## WORK INSTRUCTION
From the listing below, copy each line where "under" occurs.
____________________
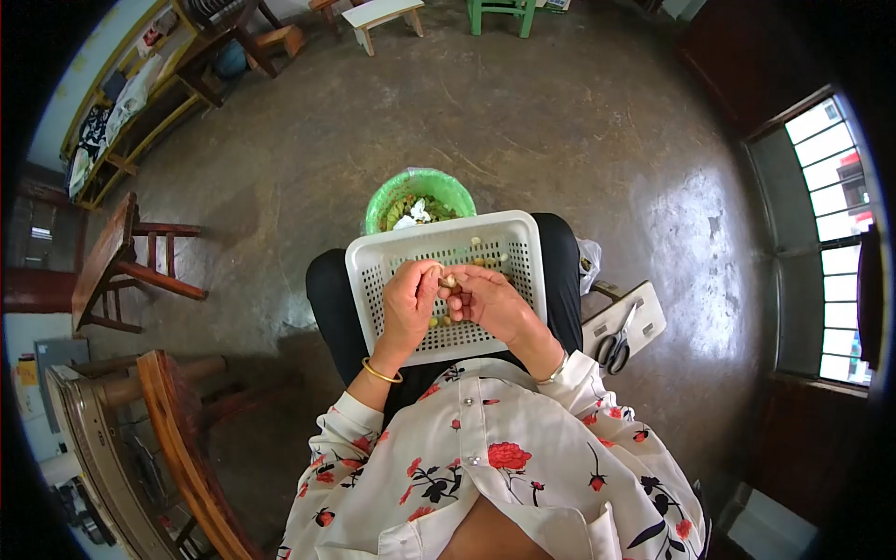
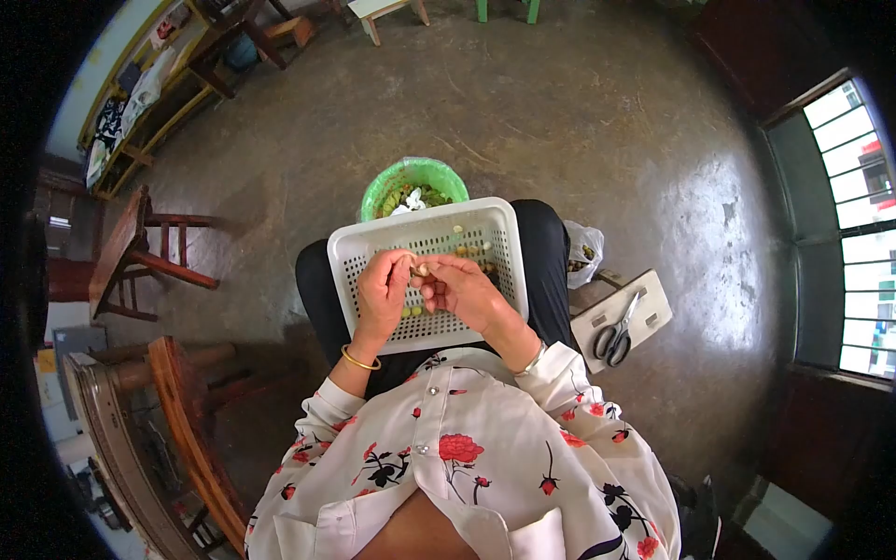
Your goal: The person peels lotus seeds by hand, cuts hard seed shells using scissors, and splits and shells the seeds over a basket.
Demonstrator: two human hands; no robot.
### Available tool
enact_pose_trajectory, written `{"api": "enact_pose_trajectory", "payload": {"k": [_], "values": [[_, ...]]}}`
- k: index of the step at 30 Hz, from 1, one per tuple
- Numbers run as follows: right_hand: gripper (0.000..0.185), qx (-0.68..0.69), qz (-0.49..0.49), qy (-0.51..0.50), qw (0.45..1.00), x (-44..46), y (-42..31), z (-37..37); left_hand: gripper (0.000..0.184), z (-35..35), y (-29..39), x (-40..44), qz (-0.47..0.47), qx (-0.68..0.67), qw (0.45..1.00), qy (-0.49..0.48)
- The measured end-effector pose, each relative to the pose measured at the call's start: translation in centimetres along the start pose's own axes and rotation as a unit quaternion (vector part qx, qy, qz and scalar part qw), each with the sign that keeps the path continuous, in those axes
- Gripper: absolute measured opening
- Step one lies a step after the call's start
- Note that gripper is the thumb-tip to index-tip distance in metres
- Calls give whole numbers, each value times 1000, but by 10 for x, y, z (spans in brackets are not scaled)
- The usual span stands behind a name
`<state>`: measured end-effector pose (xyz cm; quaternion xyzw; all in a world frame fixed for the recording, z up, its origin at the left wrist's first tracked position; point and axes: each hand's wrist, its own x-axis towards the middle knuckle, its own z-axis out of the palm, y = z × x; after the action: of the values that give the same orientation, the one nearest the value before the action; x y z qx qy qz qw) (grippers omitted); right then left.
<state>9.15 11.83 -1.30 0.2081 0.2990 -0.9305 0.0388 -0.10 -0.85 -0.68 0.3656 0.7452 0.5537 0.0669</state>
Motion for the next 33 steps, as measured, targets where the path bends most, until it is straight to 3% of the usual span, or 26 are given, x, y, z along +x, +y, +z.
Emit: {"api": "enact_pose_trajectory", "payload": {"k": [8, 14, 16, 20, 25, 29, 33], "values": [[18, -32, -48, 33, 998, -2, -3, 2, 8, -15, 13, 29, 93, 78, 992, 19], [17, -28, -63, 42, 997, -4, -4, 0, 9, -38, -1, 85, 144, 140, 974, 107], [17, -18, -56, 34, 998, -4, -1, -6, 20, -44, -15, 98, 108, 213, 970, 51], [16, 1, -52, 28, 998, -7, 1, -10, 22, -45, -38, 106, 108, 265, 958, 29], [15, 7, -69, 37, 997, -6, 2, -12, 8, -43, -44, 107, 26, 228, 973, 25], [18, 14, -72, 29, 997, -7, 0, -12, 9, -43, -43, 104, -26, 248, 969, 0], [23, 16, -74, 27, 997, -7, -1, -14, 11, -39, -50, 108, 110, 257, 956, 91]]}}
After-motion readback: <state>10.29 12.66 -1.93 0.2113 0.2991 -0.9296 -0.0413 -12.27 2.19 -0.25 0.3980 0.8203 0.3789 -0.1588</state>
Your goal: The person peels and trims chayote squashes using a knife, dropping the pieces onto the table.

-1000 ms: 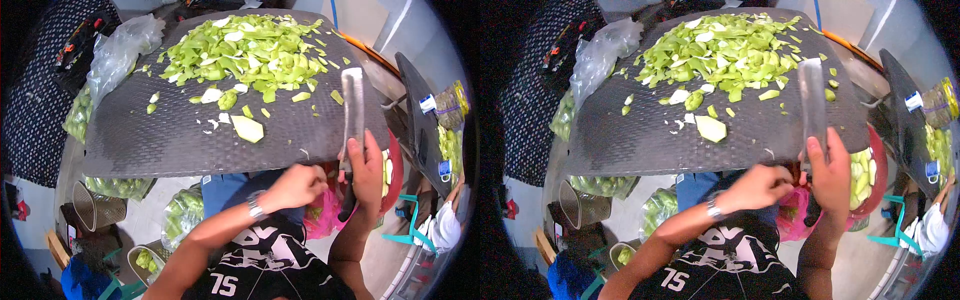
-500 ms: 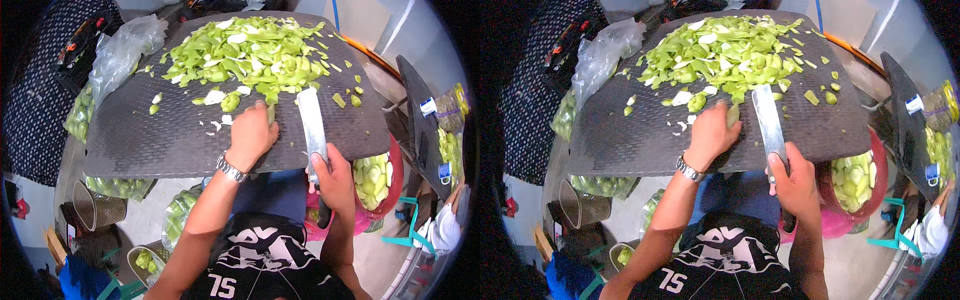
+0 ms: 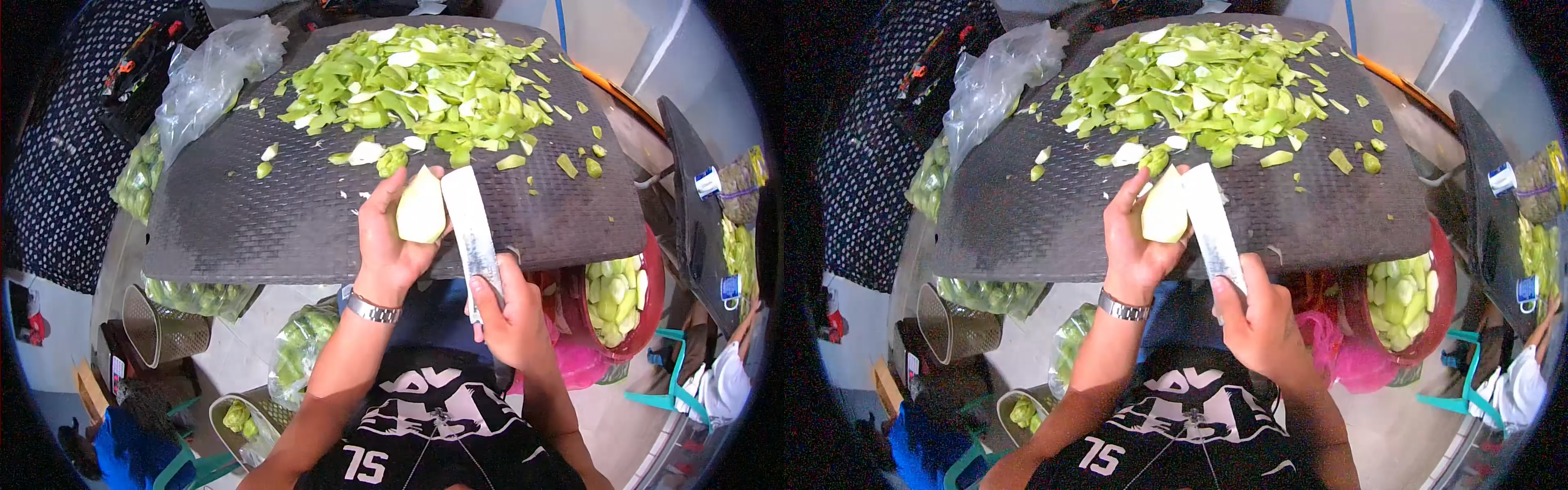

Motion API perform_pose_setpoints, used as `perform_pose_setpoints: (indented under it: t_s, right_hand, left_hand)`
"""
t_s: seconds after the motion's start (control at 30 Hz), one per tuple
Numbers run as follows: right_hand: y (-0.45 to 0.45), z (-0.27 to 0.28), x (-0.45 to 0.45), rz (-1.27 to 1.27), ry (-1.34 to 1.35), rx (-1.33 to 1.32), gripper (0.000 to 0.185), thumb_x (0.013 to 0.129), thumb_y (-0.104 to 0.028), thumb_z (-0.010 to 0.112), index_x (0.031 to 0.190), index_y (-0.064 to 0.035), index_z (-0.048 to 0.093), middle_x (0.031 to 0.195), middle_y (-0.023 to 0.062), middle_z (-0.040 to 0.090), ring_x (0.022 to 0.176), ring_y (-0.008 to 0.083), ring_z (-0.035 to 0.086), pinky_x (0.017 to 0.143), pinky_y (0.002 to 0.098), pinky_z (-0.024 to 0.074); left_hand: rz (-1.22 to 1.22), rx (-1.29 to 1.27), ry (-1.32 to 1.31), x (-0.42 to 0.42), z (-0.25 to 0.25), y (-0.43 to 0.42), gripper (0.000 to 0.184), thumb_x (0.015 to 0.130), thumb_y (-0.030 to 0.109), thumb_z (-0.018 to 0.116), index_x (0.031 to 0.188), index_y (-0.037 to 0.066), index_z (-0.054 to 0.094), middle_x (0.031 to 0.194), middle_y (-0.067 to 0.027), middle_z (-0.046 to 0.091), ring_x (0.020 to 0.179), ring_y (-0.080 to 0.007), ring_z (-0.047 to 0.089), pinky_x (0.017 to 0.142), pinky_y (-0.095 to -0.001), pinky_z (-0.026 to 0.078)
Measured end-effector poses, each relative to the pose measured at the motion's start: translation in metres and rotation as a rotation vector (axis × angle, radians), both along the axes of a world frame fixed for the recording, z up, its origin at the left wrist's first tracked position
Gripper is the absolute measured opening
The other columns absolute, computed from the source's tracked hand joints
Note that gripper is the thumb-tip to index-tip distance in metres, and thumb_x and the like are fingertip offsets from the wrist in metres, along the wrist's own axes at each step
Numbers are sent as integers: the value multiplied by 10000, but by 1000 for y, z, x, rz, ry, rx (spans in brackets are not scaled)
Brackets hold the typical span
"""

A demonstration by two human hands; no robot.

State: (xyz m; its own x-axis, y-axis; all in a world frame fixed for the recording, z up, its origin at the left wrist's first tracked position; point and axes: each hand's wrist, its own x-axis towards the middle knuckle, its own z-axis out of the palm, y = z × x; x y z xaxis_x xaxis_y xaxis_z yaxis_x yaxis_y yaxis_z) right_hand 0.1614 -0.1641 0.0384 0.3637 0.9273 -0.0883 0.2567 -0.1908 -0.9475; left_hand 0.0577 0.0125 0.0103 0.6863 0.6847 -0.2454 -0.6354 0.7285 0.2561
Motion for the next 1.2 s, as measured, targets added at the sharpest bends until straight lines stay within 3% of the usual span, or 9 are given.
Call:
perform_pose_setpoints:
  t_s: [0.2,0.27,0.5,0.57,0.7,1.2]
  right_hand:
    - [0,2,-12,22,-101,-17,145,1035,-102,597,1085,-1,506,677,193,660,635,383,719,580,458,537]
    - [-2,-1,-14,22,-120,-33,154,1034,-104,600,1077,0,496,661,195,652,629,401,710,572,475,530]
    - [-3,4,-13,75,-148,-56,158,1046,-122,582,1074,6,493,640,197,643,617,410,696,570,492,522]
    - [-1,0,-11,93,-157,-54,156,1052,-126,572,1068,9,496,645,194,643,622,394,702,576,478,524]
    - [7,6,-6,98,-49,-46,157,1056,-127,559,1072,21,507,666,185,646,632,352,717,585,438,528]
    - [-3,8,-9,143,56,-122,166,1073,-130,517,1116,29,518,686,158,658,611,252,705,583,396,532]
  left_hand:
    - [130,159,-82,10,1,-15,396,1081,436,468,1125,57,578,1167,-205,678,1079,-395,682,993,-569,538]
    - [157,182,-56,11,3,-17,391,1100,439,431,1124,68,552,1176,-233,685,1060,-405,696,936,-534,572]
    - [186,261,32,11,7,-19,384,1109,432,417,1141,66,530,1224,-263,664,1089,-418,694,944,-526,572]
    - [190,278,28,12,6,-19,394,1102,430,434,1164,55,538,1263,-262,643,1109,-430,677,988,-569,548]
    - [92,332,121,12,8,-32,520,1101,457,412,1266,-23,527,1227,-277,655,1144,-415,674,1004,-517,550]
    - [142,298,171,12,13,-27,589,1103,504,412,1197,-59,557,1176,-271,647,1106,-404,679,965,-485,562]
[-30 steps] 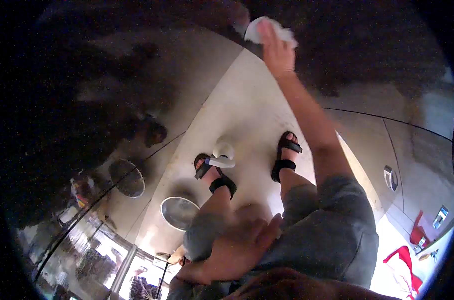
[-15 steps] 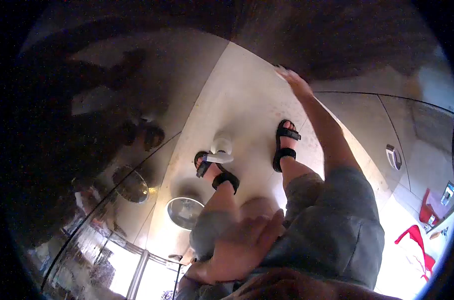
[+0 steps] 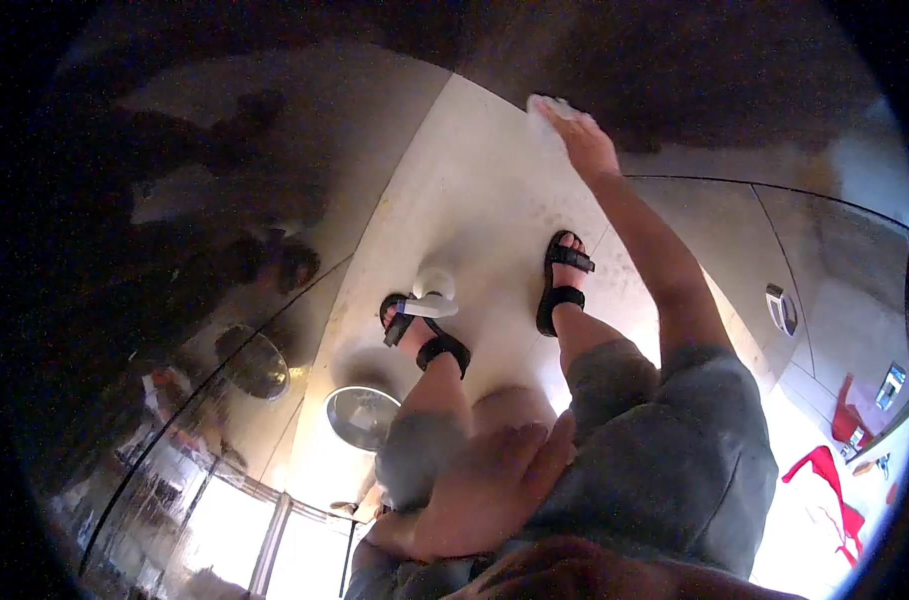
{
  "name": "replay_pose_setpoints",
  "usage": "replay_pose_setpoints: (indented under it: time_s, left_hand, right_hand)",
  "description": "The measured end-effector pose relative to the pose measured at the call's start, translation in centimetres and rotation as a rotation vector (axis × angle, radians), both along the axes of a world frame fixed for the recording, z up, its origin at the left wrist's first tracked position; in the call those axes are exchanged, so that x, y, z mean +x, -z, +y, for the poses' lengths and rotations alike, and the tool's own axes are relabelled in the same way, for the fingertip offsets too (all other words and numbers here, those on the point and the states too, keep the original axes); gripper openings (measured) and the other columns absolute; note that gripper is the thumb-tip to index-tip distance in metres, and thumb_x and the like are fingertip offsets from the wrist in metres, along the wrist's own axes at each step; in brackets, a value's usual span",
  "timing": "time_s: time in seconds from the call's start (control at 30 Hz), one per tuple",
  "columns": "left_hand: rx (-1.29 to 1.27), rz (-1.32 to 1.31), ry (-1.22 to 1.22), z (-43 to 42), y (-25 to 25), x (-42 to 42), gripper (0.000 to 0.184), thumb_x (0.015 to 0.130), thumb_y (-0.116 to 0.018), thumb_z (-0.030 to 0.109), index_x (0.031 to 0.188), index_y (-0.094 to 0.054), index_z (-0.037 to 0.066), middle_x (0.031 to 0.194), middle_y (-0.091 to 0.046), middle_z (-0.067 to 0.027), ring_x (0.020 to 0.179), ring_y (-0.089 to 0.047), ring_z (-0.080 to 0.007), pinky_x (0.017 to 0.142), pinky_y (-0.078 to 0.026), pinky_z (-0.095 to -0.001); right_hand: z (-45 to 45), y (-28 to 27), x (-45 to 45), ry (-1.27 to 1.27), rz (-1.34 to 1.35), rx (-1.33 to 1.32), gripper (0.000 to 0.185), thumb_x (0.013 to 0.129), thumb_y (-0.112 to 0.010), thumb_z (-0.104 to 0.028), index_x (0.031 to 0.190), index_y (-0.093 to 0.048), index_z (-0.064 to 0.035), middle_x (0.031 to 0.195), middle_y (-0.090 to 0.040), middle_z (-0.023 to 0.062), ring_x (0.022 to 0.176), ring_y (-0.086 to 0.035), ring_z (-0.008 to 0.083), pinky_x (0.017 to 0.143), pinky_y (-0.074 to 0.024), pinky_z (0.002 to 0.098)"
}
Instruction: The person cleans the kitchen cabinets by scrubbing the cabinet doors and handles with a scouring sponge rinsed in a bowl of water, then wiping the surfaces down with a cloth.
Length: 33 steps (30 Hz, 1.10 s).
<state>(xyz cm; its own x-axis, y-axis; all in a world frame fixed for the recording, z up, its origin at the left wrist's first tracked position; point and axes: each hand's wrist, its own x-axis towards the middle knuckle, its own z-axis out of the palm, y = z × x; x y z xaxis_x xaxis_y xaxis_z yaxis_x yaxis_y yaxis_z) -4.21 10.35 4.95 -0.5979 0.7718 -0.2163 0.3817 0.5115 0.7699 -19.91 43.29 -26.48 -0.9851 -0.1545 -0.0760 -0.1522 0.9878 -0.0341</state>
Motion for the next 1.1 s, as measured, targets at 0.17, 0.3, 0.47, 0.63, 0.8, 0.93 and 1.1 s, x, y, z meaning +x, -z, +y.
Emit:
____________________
## RESULT OF THIS TASK
Motion API perform_pose_setpoints, used as `perform_pose_setpoints: (indented under it: t_s, right_hand, left_hand)`
  "usage": "replay_pose_setpoints: (indented under it: time_s, left_hand, right_hand)",

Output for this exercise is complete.